┌────────

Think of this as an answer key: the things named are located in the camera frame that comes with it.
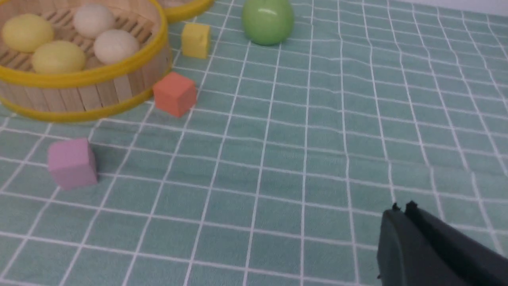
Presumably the yellow bun front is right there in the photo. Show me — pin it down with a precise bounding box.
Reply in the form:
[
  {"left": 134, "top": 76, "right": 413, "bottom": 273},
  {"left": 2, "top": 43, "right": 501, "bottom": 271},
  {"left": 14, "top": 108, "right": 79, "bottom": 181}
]
[{"left": 31, "top": 40, "right": 87, "bottom": 74}]

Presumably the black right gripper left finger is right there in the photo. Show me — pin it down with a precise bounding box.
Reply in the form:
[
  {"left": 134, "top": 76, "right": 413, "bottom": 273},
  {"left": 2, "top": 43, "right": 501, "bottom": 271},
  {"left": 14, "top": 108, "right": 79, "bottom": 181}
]
[{"left": 376, "top": 203, "right": 469, "bottom": 286}]

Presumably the green checkered tablecloth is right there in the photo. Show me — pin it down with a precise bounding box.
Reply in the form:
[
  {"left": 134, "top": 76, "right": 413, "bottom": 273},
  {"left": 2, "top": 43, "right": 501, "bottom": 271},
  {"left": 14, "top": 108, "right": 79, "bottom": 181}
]
[{"left": 1, "top": 0, "right": 508, "bottom": 286}]

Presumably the bamboo steamer tray yellow rim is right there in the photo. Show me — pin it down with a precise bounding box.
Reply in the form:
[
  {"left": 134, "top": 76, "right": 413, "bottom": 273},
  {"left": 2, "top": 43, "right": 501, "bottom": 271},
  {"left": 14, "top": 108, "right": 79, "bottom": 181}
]
[{"left": 1, "top": 0, "right": 172, "bottom": 122}]

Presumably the green apple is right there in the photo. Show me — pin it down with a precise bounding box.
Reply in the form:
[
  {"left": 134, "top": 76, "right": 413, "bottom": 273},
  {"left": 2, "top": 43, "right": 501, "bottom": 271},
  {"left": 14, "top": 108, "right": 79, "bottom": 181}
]
[{"left": 241, "top": 0, "right": 294, "bottom": 46}]

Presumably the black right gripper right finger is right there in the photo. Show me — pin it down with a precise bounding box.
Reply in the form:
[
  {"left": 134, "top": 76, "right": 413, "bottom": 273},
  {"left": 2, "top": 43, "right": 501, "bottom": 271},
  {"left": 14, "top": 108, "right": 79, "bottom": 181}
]
[{"left": 404, "top": 201, "right": 507, "bottom": 286}]

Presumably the white bun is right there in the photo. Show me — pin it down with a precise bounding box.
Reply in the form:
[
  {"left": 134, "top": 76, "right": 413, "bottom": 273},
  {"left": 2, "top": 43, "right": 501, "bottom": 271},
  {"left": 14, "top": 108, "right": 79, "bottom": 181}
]
[
  {"left": 94, "top": 29, "right": 140, "bottom": 65},
  {"left": 73, "top": 3, "right": 115, "bottom": 39}
]

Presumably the yellow foam cube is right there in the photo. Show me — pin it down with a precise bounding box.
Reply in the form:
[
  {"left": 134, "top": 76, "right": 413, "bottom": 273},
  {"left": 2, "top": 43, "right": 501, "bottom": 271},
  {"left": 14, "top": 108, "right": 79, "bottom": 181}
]
[{"left": 181, "top": 22, "right": 211, "bottom": 59}]

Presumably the pink foam cube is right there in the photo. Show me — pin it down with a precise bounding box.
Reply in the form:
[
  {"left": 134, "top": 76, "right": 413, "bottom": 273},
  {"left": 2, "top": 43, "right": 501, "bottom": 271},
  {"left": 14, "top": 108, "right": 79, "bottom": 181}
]
[{"left": 47, "top": 137, "right": 98, "bottom": 190}]

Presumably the orange foam cube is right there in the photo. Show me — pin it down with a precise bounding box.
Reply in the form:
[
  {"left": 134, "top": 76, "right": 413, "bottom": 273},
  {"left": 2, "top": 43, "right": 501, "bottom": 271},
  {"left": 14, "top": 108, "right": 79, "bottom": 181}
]
[{"left": 153, "top": 71, "right": 197, "bottom": 118}]

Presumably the yellow bun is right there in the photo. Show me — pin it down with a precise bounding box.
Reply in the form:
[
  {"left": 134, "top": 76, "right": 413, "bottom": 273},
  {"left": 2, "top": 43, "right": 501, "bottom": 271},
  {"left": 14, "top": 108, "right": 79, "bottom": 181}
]
[
  {"left": 1, "top": 14, "right": 55, "bottom": 53},
  {"left": 31, "top": 40, "right": 87, "bottom": 74}
]

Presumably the white bun front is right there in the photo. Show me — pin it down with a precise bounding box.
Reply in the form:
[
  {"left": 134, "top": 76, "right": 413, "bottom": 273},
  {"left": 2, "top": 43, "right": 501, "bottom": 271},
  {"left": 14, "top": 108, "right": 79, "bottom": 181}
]
[{"left": 94, "top": 29, "right": 140, "bottom": 65}]

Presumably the woven bamboo steamer lid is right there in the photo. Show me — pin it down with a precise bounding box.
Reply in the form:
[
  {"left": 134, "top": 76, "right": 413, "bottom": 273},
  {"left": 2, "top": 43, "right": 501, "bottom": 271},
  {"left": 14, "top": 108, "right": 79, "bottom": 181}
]
[{"left": 158, "top": 0, "right": 215, "bottom": 24}]

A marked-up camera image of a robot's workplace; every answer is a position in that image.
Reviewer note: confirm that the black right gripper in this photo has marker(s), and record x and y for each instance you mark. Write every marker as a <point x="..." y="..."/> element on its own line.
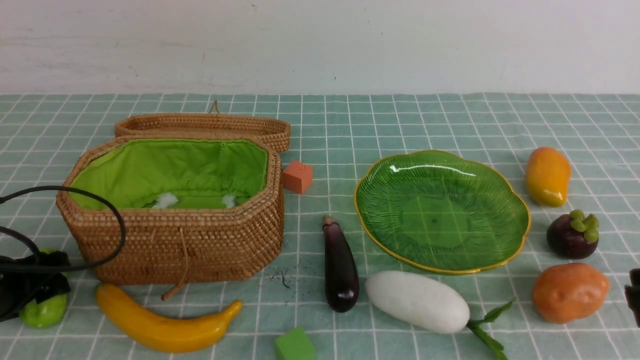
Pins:
<point x="632" y="294"/>

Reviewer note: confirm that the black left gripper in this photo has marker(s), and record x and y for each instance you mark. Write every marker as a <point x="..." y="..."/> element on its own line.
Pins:
<point x="18" y="289"/>

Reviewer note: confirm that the green plastic cucumber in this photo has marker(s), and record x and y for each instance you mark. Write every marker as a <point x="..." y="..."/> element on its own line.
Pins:
<point x="49" y="304"/>

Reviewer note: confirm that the orange brown plastic potato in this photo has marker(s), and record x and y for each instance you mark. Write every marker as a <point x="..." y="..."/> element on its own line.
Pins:
<point x="568" y="292"/>

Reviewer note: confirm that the dark purple plastic mangosteen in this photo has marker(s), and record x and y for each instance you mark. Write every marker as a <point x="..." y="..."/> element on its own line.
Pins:
<point x="574" y="235"/>

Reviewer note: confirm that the orange yellow plastic mango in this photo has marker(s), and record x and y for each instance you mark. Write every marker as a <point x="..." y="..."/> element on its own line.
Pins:
<point x="547" y="177"/>

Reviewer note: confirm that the yellow plastic banana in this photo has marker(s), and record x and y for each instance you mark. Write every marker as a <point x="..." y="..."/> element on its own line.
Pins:
<point x="160" y="333"/>

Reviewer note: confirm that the white plastic radish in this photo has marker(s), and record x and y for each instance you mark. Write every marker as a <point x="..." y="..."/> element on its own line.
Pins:
<point x="429" y="304"/>

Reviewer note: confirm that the purple plastic eggplant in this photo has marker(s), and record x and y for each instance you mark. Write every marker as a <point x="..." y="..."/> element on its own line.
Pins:
<point x="341" y="278"/>

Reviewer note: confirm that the green checked tablecloth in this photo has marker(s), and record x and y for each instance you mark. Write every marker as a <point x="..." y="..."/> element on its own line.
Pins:
<point x="340" y="136"/>

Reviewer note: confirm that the woven rattan basket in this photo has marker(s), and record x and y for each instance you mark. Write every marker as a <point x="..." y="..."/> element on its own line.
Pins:
<point x="189" y="245"/>

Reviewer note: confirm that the green fabric basket liner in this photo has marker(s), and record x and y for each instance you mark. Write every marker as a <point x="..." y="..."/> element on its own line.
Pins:
<point x="182" y="173"/>

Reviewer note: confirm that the green glass leaf plate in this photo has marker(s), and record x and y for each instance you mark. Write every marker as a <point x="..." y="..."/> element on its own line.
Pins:
<point x="441" y="213"/>

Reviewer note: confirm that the green foam cube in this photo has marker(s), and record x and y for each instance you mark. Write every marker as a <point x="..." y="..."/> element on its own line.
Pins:
<point x="294" y="345"/>

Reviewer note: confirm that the orange foam cube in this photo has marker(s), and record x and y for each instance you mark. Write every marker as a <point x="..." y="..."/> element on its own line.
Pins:
<point x="297" y="177"/>

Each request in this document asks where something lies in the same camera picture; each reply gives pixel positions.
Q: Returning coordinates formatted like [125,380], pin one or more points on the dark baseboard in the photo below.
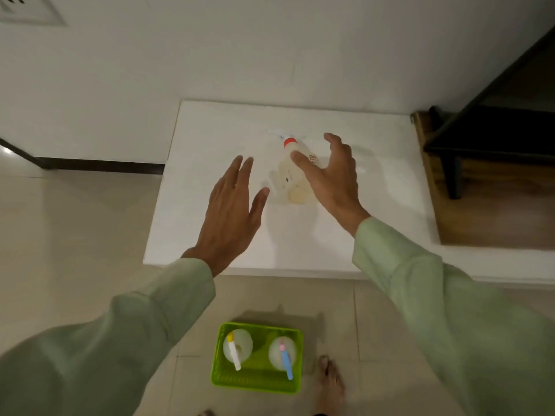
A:
[99,165]

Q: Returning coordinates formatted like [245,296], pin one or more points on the person's left thumb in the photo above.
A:
[260,204]

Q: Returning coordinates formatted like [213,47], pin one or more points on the clear plastic bottle red cap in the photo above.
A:
[291,179]

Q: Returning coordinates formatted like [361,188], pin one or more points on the person's right forearm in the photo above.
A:
[455,324]

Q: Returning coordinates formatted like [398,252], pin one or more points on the dark table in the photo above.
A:
[498,134]

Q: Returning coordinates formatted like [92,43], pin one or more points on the person's left middle finger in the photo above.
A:
[233,172]

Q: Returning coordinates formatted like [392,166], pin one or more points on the person's left hand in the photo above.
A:
[227,220]

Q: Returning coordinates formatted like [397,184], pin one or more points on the clear bottle pink blue nozzle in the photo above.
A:
[281,353]

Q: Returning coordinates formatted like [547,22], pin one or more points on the clear bottle yellow white nozzle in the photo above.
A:
[239,344]

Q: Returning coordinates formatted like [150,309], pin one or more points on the wooden platform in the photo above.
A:
[494,216]

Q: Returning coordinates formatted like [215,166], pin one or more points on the green plastic basket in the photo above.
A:
[256,376]

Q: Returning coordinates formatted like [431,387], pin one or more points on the white wall socket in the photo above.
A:
[28,8]

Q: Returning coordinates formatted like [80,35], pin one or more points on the person's right thumb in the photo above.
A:
[303,165]

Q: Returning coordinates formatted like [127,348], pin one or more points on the person's right hand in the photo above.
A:
[336,186]

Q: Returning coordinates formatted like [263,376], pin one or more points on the person's left forearm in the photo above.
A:
[108,342]

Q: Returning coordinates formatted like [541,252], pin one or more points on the person's right foot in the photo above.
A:
[329,385]

└────────

The task: Copy out exactly the lines that begin at the one with "Q: Returning coordinates formatted like [541,252], pin" and end at the close of the material above; nothing else belongs in the answer.

Problem solution:
Q: Returning coordinates formatted like [541,252], pin one or more points on the person's right foot in the photo above.
A:
[329,385]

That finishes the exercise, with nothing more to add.